▶ DATA SHOWN
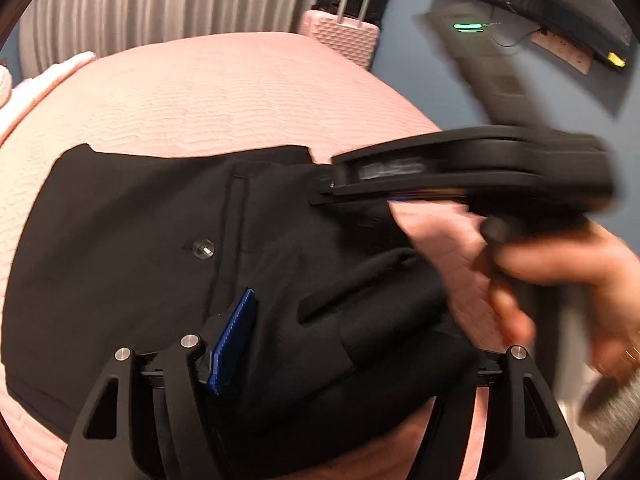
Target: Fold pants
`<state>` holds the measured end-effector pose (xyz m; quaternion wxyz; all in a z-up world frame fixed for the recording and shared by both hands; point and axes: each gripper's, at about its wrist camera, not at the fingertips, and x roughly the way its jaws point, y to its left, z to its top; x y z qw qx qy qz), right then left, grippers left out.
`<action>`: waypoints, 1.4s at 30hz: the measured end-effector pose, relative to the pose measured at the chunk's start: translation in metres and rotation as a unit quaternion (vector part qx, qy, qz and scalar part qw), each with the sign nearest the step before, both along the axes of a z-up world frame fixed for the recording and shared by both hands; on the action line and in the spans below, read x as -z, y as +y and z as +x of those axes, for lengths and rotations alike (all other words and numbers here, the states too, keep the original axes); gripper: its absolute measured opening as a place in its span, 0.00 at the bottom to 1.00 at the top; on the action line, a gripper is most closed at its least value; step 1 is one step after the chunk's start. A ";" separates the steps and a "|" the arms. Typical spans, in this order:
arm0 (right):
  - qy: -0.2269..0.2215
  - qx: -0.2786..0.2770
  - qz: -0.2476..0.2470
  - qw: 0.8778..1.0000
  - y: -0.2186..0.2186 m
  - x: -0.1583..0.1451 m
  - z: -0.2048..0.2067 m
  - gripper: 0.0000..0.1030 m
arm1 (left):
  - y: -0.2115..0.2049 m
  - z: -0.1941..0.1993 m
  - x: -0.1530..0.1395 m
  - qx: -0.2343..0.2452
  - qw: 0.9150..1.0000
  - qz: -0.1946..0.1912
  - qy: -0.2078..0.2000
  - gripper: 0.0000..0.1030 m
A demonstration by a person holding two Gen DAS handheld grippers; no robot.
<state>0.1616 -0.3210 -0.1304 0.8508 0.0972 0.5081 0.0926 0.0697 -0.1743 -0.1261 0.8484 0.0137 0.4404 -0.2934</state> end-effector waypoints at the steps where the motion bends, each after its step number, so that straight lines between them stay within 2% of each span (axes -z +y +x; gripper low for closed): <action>1: -0.007 -0.007 -0.008 1.000 0.002 -0.002 0.000 0.14 | 0.002 -0.011 -0.001 0.006 1.000 0.007 -0.001 0.63; 2: -0.019 -0.019 -0.022 0.999 0.009 -0.011 0.003 0.08 | 0.002 -0.022 -0.001 0.010 1.000 0.017 -0.006 0.63; 4: -0.049 -0.044 -0.031 0.997 0.020 -0.030 0.005 0.05 | 0.007 -0.038 -0.003 0.025 1.000 0.007 -0.012 0.64; 7: -0.143 -0.118 -0.032 0.982 0.053 -0.084 0.001 0.05 | 0.039 -0.060 -0.017 0.024 0.999 -0.024 -0.023 0.66; 9: -0.179 -0.137 -0.033 0.974 0.060 -0.097 0.001 0.04 | 0.067 -0.066 -0.031 0.001 0.998 -0.031 -0.050 0.70; 10: -0.187 -0.132 -0.041 0.972 0.057 -0.092 0.008 0.03 | 0.079 -0.065 -0.039 -0.015 0.997 -0.030 -0.067 0.72; 11: -0.173 -0.127 -0.061 0.975 0.053 -0.079 0.016 0.03 | 0.096 -0.064 -0.049 -0.038 0.995 -0.031 -0.085 0.75; 12: -0.126 -0.120 -0.093 0.980 0.045 -0.051 0.032 0.04 | 0.108 -0.058 -0.056 -0.051 0.993 -0.036 -0.096 0.78; 13: -0.084 -0.110 -0.105 0.985 0.038 -0.031 0.042 0.04 | 0.122 -0.046 -0.065 -0.067 0.991 -0.033 -0.109 0.85; 14: -0.025 -0.080 -0.123 0.989 0.024 -0.004 0.050 0.05 | 0.130 -0.035 -0.069 -0.079 0.990 -0.021 -0.116 0.85; 15: -0.032 -0.060 -0.098 0.993 0.013 -0.002 0.044 0.06 | 0.136 -0.023 -0.070 -0.089 0.989 -0.006 -0.120 0.84; 16: -0.054 -0.032 -0.076 0.995 0.004 -0.011 0.034 0.13 | 0.141 -0.009 -0.070 -0.093 0.988 0.014 -0.120 0.84; 17: -0.067 -0.006 -0.072 0.995 0.000 -0.019 0.025 0.34 | 0.148 0.007 -0.069 -0.104 0.986 0.038 -0.122 0.84; 18: -0.078 0.014 -0.077 0.994 -0.002 -0.026 0.018 0.44 | 0.151 0.024 -0.070 -0.116 0.984 0.051 -0.125 0.84; 19: -0.097 0.030 -0.084 0.991 -0.004 -0.033 0.008 0.63 | 0.154 0.040 -0.068 -0.121 0.984 0.054 -0.121 0.84; 20: -0.116 0.030 -0.091 0.989 -0.001 -0.040 -0.003 0.63 | 0.156 0.061 -0.067 -0.128 0.985 0.042 -0.109 0.84; 22: -0.127 0.027 -0.110 0.985 0.007 -0.045 -0.015 0.63 | 0.152 0.089 -0.061 -0.120 0.989 0.014 -0.088 0.84; 23: -0.127 0.022 -0.097 0.987 0.013 -0.048 -0.020 0.61 | 0.144 0.110 -0.050 -0.116 0.990 0.004 -0.074 0.84; 25: -0.126 0.002 -0.063 0.990 0.034 -0.052 -0.023 0.54 | 0.130 0.135 -0.018 -0.122 0.992 0.025 -0.030 0.84; 26: -0.125 -0.010 -0.056 0.991 0.043 -0.054 -0.020 0.54 | 0.126 0.154 0.003 -0.133 0.990 0.046 0.001 0.83; 27: -0.119 -0.033 -0.048 0.991 0.057 -0.050 -0.017 0.54 | 0.125 0.167 0.019 -0.144 0.987 0.067 0.014 0.83; 28: -0.111 -0.054 -0.051 0.991 0.068 -0.046 -0.011 0.53 | 0.126 0.171 0.029 -0.152 0.986 0.072 0.004 0.86; 29: -0.096 -0.074 -0.063 0.991 0.077 -0.033 -0.001 0.52 | 0.127 0.175 0.029 -0.157 0.984 0.082 -0.016 0.87; 30: -0.079 -0.084 -0.083 0.990 0.083 -0.020 0.009 0.52 | 0.126 0.178 0.028 -0.158 0.983 0.094 -0.020 0.88; 31: -0.062 -0.082 -0.113 0.988 0.085 -0.006 0.022 0.52 | 0.125 0.182 0.027 -0.154 0.981 0.111 -0.027 0.89; 32: -0.055 -0.071 -0.119 0.989 0.080 0.004 0.035 0.51 | 0.126 0.184 0.026 -0.157 0.979 0.125 -0.035 0.89; 33: -0.061 -0.059 -0.102 0.991 0.077 0.003 0.041 0.51 | 0.131 0.184 0.029 -0.169 0.975 0.139 -0.042 0.89; 34: -0.067 -0.043 -0.083 0.993 0.074 -0.003 0.044 0.51 | 0.135 0.189 0.033 -0.178 0.974 0.137 -0.034 0.94; 35: -0.078 -0.024 -0.071 0.994 0.072 -0.014 0.045 0.51 | 0.145 0.196 0.038 -0.188 0.975 0.120 -0.015 0.95; 37: -0.103 -0.026 -0.069 0.992 0.075 -0.024 0.041 0.51 | 0.155 0.201 0.039 -0.192 0.977 0.089 0.009 0.95; 39: -0.069 -0.040 -0.120 0.990 0.078 0.001 0.044 0.51 | 0.155 0.198 0.039 -0.192 0.978 0.087 0.007 0.95; 40: -0.066 -0.043 -0.131 0.988 0.075 0.010 0.045 0.51 | 0.158 0.195 0.039 -0.191 0.978 0.084 0.007 0.95; 42: -0.073 -0.006 -0.114 0.991 0.064 -0.004 0.035 0.51 | 0.164 0.194 0.031 -0.208 0.975 0.078 0.002 0.94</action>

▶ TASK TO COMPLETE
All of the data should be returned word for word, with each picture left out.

▶ EXERCISE RESPONSE
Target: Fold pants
`<state>` holds the measured end-effector pose (xyz m; quaternion wxyz; all in a z-up world frame fixed for the recording and shared by both hands; point and axes: each gripper's, at about its wrist camera, not at the fingertips, and x roughly the way its jaws point, y to its left, z to its top; x y z qw qx qy qz), right then left, grippers left out.
`<action>`: waypoints, 1.4s at 30hz: the measured end-effector pose, relative to the pose measured at the chunk's start: translation in metres and rotation as a unit quaternion (vector part qx, qy, qz and scalar part qw), each with the sign nearest the step before, both along the axes of a z-up world frame fixed for the recording and shared by both hands; on the action line and in the spans below, read x as -z, y as +y and z as +x of those axes, for lengths and rotations alike (all other words and numbers here, the states too, keep the original axes); gripper: its absolute measured opening as a place in its span, 0.00 at the bottom to 1.00 at the top; on the action line, a gripper is most closed at its least value; step 1 is one step after the chunk's start. A ";" separates the steps and a "|" the arms. Typical spans, in this order:
arm0 (right):
  - qy: -0.2269..0.2215
  - qx: -0.2786..0.2770
  - qz: -0.2476..0.2470
  - qw: 0.8778..1.0000
  - y: -0.2186..0.2186 m
  - x: -0.1583..0.1451 m
  - z: -0.2048..0.2067 m
  - gripper: 0.0000..0.1030 m
arm1 (left):
  - y: -0.2115..0.2049 m
  - z: -0.1941..0.1993 m
  - x: -0.1530..0.1395 m
  - qx: -0.2343..0.2452
  - qw: 0.9150..1.0000
  - qz: -0.1946..0.1912
  - qy: -0.2078..0.2000
  - gripper: 0.0000..0.1030 m
A demonstration by a person holding two Gen DAS handheld grippers; no robot.
<state>0.1616 -0.3210 -0.1304 0.8508 0.0972 0.5081 0.0926 0.0697 -0.1743 -0.1261 0.8484 0.0137 0.4404 -0.2934</state> end-effector waypoints at the steps where the motion bends, each after its step number, so that straight lines between them stay within 2% of each span (axes -z +y +x; gripper low for closed): <action>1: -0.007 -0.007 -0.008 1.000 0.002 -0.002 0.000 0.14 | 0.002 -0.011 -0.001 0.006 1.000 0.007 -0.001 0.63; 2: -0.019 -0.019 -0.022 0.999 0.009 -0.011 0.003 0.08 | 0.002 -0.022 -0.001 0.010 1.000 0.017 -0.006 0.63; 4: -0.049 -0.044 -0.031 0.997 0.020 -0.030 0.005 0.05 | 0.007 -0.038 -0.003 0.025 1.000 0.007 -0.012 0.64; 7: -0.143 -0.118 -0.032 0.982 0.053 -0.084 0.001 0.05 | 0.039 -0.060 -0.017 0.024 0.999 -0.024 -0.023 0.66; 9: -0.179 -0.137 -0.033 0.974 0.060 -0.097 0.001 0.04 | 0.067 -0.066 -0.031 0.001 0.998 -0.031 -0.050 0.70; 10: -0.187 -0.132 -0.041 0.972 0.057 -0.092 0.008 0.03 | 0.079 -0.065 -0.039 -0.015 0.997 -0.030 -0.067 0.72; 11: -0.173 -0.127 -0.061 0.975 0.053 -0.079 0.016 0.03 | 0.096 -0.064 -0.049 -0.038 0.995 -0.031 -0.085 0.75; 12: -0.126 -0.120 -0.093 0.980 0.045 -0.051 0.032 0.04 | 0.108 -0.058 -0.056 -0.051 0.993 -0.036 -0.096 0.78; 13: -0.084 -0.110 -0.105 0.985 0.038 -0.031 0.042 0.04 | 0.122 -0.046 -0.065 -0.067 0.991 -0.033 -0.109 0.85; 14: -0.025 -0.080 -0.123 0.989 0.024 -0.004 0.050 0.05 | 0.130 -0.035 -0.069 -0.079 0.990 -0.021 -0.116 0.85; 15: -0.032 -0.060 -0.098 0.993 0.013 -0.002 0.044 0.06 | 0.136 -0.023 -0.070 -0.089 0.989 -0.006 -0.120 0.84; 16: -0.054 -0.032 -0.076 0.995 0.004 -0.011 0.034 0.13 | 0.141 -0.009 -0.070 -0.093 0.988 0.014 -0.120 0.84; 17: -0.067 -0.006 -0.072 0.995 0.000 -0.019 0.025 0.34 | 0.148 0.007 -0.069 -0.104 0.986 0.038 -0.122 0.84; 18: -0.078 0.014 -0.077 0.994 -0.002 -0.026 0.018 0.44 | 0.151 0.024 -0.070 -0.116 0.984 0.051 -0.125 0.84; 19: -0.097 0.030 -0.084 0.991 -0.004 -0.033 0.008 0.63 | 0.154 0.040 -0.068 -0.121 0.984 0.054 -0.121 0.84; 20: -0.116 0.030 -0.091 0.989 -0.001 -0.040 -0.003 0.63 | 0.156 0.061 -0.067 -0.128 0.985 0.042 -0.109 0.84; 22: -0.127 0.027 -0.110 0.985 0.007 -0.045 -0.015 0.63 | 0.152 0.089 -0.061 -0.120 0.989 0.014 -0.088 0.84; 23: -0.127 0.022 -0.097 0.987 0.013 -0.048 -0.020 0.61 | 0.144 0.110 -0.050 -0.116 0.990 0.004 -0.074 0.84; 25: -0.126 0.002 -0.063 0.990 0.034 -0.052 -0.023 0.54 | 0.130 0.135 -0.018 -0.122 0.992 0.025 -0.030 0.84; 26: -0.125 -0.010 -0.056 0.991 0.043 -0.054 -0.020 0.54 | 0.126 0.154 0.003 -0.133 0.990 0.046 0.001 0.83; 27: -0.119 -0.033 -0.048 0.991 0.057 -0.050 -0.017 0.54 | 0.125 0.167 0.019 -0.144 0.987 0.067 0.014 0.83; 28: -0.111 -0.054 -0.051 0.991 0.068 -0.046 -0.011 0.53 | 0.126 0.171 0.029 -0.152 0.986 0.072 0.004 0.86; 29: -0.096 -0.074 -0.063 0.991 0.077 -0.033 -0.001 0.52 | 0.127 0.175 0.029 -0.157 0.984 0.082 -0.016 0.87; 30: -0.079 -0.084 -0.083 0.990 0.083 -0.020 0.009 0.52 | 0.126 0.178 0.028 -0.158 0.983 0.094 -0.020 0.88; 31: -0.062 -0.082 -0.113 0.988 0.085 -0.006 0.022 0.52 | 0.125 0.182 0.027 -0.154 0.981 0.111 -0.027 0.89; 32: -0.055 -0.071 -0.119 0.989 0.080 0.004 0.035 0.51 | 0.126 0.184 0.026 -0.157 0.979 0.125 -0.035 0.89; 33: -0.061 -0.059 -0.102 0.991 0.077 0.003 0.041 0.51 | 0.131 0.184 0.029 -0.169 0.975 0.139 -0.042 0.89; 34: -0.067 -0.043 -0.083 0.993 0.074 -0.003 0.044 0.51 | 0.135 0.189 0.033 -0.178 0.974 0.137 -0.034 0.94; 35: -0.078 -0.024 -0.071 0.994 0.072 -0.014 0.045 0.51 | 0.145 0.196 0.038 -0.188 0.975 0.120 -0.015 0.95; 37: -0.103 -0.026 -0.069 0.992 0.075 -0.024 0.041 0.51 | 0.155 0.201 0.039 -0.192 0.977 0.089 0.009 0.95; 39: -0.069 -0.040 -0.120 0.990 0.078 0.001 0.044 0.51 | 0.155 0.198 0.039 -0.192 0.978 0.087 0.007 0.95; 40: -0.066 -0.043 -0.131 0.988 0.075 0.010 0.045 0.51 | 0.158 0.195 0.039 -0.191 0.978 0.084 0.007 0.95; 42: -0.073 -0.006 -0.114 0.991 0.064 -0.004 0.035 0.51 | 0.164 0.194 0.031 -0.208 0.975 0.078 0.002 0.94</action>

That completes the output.